‘Aja’: the Steely Dan song that Kenny Aronoff says is “one of the greatest drum performances”

As a musician, getting a credit on a Steely Dan song is golddust for the CV. The band straddled the boundary where jazz meets rock, creating a hybrid you had to have serious chops to fulfil. The recruitment policy of Walter Becker and Donald Fagen was as scrupulous as MI5’s, with the band often scrapping records and recasting midway through the process.

However, one drummer that they always had massive respect for was Steve Gadd. The sticksmith was perfect for their style, having played in an array of genres for the likes of Paul McCartney, Simon & Garfunkel, Chet Baker and even Toshiki Kadomatsu. This adaptability meant he could easily swing to Steely Dan’s in-song rhythm changes while maintaining a degree of rock thunderousness to compete with the instrumentation.

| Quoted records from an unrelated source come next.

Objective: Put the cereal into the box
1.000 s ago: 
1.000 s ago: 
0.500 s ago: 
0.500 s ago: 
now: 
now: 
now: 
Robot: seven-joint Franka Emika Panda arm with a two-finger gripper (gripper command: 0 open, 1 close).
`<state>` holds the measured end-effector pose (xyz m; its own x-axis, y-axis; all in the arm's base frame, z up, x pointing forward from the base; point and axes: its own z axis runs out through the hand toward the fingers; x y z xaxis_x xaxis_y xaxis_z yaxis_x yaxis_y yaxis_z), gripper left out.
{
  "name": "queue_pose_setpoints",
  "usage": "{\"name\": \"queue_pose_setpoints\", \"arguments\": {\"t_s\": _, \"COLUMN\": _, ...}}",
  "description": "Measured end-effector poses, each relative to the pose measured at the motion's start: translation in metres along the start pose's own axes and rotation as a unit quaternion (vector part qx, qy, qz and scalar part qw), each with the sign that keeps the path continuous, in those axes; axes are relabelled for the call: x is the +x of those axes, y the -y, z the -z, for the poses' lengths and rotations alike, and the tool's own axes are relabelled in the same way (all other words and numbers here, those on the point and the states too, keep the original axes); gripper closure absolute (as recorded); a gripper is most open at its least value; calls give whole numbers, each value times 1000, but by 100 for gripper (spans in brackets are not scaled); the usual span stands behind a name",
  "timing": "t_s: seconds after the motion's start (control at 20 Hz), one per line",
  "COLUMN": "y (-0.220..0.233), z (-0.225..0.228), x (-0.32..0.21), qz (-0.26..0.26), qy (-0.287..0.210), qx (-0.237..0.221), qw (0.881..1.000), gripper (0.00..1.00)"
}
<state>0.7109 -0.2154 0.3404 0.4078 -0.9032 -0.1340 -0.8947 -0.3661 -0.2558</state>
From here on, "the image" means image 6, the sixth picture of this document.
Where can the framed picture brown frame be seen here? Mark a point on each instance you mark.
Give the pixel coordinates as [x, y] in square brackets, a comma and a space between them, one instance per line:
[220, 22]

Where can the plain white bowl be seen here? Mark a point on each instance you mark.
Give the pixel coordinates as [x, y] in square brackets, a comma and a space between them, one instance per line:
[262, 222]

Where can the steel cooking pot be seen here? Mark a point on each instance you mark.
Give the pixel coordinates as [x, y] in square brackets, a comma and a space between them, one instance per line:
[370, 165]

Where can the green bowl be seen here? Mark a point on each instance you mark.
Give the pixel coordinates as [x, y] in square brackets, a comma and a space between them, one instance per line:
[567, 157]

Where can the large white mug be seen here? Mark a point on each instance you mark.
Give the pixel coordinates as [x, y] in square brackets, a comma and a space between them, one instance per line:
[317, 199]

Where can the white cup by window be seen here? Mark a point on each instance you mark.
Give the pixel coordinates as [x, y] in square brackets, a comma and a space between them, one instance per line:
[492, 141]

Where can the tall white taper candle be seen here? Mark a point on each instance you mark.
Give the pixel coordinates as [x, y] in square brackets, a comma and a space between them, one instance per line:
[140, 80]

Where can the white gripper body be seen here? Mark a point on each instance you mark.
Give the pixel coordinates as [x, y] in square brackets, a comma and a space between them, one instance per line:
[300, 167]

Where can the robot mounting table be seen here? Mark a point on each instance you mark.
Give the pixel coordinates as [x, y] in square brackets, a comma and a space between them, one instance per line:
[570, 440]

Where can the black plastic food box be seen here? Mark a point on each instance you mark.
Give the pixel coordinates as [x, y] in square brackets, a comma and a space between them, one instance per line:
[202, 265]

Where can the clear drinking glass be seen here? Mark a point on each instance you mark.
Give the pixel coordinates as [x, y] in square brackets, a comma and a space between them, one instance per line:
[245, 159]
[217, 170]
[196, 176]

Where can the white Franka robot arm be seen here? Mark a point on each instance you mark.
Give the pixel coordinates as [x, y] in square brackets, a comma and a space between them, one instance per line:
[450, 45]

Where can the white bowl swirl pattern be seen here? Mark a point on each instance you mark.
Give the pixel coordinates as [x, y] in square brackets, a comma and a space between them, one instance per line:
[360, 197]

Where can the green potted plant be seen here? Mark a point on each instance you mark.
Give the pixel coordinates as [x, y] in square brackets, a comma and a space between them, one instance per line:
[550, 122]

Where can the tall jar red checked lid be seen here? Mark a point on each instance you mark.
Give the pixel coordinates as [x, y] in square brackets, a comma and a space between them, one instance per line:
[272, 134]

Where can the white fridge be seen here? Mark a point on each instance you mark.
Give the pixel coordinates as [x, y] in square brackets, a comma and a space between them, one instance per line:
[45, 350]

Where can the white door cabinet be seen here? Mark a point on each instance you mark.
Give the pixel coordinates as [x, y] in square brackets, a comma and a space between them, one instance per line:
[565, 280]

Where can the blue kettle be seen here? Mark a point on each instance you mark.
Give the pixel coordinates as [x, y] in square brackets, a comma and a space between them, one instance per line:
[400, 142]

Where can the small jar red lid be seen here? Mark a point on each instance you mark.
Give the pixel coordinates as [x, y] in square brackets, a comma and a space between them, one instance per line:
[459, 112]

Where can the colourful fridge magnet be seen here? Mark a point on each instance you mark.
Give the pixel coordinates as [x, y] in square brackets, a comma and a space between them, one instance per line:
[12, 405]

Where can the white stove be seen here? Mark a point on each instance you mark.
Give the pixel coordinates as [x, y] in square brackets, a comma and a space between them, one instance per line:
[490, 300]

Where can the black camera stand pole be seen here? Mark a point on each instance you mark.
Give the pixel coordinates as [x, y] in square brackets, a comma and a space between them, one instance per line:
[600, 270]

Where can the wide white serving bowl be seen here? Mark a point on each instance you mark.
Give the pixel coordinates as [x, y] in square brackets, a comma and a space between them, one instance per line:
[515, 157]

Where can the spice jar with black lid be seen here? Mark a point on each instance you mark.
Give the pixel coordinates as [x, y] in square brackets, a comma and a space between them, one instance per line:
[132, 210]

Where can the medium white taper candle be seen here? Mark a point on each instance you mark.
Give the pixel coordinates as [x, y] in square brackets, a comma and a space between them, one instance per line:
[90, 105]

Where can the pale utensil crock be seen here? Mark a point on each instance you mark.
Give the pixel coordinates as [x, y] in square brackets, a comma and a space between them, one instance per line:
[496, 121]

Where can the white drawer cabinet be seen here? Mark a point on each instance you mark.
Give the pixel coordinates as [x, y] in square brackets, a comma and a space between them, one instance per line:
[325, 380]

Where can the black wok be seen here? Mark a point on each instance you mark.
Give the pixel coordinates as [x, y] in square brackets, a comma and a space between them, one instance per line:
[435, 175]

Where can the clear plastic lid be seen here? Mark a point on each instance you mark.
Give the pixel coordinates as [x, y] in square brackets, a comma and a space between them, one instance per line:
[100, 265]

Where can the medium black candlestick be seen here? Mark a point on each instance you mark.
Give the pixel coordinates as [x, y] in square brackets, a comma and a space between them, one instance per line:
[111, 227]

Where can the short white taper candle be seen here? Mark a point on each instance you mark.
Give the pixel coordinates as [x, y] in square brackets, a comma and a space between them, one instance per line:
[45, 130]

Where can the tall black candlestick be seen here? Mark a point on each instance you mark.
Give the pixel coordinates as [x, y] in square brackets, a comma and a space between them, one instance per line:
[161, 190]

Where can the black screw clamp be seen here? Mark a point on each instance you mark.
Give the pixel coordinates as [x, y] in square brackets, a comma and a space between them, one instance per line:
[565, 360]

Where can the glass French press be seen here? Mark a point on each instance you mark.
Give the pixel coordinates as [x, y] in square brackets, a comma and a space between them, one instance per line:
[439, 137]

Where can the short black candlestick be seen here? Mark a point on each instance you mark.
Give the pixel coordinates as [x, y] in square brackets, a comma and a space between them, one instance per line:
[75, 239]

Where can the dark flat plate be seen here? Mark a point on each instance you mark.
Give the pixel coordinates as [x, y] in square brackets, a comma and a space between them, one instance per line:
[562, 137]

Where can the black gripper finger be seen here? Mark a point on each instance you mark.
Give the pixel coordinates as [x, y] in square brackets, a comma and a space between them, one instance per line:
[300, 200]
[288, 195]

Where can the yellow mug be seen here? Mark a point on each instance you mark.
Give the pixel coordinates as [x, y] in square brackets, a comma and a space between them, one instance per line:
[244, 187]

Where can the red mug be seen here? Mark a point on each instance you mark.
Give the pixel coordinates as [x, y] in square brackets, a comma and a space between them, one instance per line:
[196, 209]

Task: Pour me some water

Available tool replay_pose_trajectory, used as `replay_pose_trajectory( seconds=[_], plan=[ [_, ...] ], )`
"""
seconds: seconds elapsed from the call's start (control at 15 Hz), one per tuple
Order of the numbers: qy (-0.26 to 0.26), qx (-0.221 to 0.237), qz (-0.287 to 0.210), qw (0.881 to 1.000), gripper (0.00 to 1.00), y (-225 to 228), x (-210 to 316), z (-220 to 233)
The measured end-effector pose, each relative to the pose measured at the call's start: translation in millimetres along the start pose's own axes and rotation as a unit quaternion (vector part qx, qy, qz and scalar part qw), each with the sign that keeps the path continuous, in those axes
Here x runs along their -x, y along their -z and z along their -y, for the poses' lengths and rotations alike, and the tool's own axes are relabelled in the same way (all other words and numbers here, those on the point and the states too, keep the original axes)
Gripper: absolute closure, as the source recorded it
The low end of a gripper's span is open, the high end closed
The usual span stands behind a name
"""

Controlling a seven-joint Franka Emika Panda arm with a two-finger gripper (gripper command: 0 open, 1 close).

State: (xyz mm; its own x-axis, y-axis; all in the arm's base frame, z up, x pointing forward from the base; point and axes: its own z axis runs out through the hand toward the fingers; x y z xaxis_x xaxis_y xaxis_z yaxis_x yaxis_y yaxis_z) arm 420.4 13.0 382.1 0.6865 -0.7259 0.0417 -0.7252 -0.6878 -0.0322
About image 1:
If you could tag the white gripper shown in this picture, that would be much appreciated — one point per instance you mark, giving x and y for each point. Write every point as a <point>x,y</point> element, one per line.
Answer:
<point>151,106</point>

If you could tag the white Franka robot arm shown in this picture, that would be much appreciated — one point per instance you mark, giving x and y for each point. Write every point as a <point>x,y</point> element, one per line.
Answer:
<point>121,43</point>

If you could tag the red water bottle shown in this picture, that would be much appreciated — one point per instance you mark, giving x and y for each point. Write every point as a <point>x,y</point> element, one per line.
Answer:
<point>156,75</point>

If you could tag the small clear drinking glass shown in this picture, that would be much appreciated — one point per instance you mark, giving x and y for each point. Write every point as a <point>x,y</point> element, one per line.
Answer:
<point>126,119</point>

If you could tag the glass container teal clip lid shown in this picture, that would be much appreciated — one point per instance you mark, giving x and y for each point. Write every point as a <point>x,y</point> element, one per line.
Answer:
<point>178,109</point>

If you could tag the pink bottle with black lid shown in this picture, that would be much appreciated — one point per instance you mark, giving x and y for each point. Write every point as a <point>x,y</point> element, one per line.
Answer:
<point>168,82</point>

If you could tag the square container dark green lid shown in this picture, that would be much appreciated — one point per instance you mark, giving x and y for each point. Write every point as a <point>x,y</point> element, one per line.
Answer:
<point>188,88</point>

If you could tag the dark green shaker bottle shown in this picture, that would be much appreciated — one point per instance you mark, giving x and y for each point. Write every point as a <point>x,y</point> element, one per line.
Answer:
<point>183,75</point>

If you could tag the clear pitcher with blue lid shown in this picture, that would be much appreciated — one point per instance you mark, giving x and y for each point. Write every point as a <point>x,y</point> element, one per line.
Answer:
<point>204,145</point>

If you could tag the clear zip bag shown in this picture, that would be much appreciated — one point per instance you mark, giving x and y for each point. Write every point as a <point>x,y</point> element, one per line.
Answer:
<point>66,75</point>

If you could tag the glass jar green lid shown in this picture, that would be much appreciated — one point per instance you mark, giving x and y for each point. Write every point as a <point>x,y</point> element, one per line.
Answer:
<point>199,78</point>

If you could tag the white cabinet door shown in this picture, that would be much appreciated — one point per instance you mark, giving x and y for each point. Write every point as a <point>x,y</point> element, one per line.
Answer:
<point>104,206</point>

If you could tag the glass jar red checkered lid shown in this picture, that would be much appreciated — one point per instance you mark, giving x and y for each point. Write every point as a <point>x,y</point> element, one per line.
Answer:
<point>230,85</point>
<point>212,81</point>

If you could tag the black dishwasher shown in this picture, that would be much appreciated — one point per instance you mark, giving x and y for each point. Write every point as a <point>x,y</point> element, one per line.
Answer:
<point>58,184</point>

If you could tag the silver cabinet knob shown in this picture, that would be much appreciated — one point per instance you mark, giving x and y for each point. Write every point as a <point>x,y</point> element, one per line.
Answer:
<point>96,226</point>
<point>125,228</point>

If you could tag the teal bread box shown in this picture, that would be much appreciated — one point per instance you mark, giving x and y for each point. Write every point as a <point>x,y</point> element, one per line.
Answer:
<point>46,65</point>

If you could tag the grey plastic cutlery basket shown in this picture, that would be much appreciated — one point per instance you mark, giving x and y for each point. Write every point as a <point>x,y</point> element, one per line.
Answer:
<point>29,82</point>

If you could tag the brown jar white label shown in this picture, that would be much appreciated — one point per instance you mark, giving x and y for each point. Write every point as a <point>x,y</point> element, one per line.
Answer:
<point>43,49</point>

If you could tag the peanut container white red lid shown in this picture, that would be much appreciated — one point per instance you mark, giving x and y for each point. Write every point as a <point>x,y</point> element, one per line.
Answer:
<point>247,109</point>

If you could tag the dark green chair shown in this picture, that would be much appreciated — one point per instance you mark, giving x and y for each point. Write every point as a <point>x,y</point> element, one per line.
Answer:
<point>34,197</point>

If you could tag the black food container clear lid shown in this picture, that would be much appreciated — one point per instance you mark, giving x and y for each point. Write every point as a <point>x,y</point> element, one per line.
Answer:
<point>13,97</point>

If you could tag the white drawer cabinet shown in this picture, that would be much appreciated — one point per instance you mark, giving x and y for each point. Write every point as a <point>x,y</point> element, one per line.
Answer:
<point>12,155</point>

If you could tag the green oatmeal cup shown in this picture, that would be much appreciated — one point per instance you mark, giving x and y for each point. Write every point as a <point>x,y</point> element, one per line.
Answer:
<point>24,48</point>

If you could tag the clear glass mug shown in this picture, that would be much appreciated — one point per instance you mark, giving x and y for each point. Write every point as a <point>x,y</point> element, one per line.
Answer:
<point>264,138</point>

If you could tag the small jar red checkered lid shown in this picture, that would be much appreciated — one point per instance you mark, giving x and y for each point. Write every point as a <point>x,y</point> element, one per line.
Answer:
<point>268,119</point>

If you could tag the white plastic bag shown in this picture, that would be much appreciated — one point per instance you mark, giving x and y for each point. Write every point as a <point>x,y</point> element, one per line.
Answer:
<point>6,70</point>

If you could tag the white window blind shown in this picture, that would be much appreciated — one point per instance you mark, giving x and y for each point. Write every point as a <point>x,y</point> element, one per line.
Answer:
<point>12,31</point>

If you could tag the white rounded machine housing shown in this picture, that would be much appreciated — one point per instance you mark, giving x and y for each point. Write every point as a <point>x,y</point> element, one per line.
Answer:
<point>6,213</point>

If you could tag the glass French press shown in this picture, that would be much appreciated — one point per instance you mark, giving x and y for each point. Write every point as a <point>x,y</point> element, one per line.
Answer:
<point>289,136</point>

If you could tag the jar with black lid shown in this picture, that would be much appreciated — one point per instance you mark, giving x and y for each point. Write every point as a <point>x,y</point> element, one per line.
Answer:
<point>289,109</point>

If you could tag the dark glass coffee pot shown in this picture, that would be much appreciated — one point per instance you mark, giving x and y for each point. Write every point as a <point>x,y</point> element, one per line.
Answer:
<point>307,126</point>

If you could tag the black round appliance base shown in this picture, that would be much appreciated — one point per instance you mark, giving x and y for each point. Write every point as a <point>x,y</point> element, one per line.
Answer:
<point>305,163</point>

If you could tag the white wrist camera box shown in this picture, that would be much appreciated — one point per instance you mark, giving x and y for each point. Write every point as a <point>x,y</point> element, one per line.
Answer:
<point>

This garnered him huge respect from another top session musician, Kenny Aronoff, who himself had played on tracks by Stevie Nicks, Bob Dylan and Jerry Lee Lewis, to name but a few. However, in an interview with Songfacts, Aronoff singled out Gadd’s blistering performance on ‘Aja’ as one of the five greatest drumming takes of all time.

“Everybody knows that this was absolute genius,” he said, reflecting on the praise passed around for ‘Aja’ among elite drumming circles. “Steve Gadd, his musicality, his iconic drum fills, his feel, his delicacy, the balance on the drum kit. He did it in one take – every take they did was a full take with the whole band playing together. That was a performance,” he said.

Indeed, the band wanted the track to play out like a jam so that they could capture the sense of flow that made the jazz albums they loved so exultant. However, the title track of the 1977 album has a level of complexity that makes it particularly difficult. But Gadd has openly admitted that he spent so much time behind a kit in the studio that he loved a challenge. With ‘Aja’, he certainly rose to it, awing the other esteemed musicians in the studio.

But perhaps the pinnacle of his performance is that it even wowed the public thanks to its catchy accessibility. The shifting rhythms have now proved hugely influential on modern pop, in fact. However, by virtue of the complexity, the desire to create similar syncopation has led to a great use of technology because it’s easier for a machine to mimic Gadd than another human. As Aronoff continues, “Now in this day and age of Pro Tools, people are getting comfortable with fixing everything.”

“This was not those days,” he continues. “You had to be a great drummer, you had to have great equipment, you had to be able to play with great time, you had to be able to read, you had to be able to play with feel, you had to have musical ears, you had to be able to be perfect, basically. It was one of the greatest drum performances that made it on the radio, ever.”